June 22
The Pyramid Builders' Pole
Sun Position
The Sun is in Cancer (having crossed the solstice point), declination just under +23.4° and now fractionally decreasing. Northern days have passed their peak and are very slowly shortening.
Sky Highlight
No major meteor shower peaks today. The first full night after the solstice carries a subtle shift: the northern sky's slow drift toward autumn has begun, though nights will remain short for weeks. Draco is high overhead from northern mid-latitudes.
Deep Sky Object
NGC 6210, a planetary nebula roughly 6,500 light-years away. NGC 6210 in Hercules is a bright, compact planetary nebula that appears bluish-green in telescopes, with a size small enough to resemble a star at low magnification, it rewards higher power, which reveals its disk.

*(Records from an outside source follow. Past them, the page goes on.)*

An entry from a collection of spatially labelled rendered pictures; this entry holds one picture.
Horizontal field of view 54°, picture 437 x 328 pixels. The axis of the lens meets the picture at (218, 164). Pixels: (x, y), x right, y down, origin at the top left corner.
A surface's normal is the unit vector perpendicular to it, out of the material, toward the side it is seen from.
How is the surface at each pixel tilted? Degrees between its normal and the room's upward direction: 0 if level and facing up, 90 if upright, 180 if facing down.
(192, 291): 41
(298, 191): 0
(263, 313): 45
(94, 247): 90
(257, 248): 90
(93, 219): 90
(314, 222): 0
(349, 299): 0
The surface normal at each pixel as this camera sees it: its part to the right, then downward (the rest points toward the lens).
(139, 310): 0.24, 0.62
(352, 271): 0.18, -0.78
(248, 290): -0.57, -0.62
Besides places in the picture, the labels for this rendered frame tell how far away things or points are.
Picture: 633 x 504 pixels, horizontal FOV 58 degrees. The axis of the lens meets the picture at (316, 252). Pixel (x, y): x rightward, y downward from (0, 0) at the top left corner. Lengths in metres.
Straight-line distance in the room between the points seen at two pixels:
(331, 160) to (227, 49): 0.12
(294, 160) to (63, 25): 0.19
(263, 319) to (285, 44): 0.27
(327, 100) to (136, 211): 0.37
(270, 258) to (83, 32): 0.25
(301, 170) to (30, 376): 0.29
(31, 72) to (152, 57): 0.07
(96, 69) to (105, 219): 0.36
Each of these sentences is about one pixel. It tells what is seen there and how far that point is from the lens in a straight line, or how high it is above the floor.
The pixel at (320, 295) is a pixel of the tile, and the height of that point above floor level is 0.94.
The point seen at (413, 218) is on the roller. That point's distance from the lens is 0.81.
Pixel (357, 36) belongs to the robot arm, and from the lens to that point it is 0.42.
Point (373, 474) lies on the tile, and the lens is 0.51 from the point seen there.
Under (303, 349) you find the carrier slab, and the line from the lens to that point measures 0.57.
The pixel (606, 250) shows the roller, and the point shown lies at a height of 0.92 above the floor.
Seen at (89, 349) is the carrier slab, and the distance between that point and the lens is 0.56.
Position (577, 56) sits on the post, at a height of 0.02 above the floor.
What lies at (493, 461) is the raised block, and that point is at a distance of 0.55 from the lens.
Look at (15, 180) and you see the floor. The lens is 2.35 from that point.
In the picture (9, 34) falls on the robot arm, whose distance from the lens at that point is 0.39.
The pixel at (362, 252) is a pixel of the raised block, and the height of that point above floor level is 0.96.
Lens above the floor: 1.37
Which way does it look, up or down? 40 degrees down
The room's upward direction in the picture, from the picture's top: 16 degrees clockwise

Well-placed from northern latitudes in June and July evenings; also accessible from southern mid-latitudes.
Featured Star
Thuban (α Dra) is a white giant (A0III) about 303 light-years away, not Draco's brightest star, but historically its most important: it served as the pole star around 2700 BCE, during the construction of the Egyptian pyramids, when precession had carried the celestial pole near enough to Thuban for it to be used as a north reference. The shaft of the Great Pyramid at Giza is aligned toward it.
Around This Date
- June 22, 1978James Christy and Robert Harrington at the U.S. Naval Observatory confirmed the discovery of Charon, Pluto's large moon, from photographic plates taken on this date.
- June 24, 1997The Progress M-34 cargo spacecraft collided with the Mir space station during a manual docking test, depressurizing the Spektr module and nearly ending the station's operational life.
Thuban held the pole while the pyramids were being built and has been quietly retiring ever since.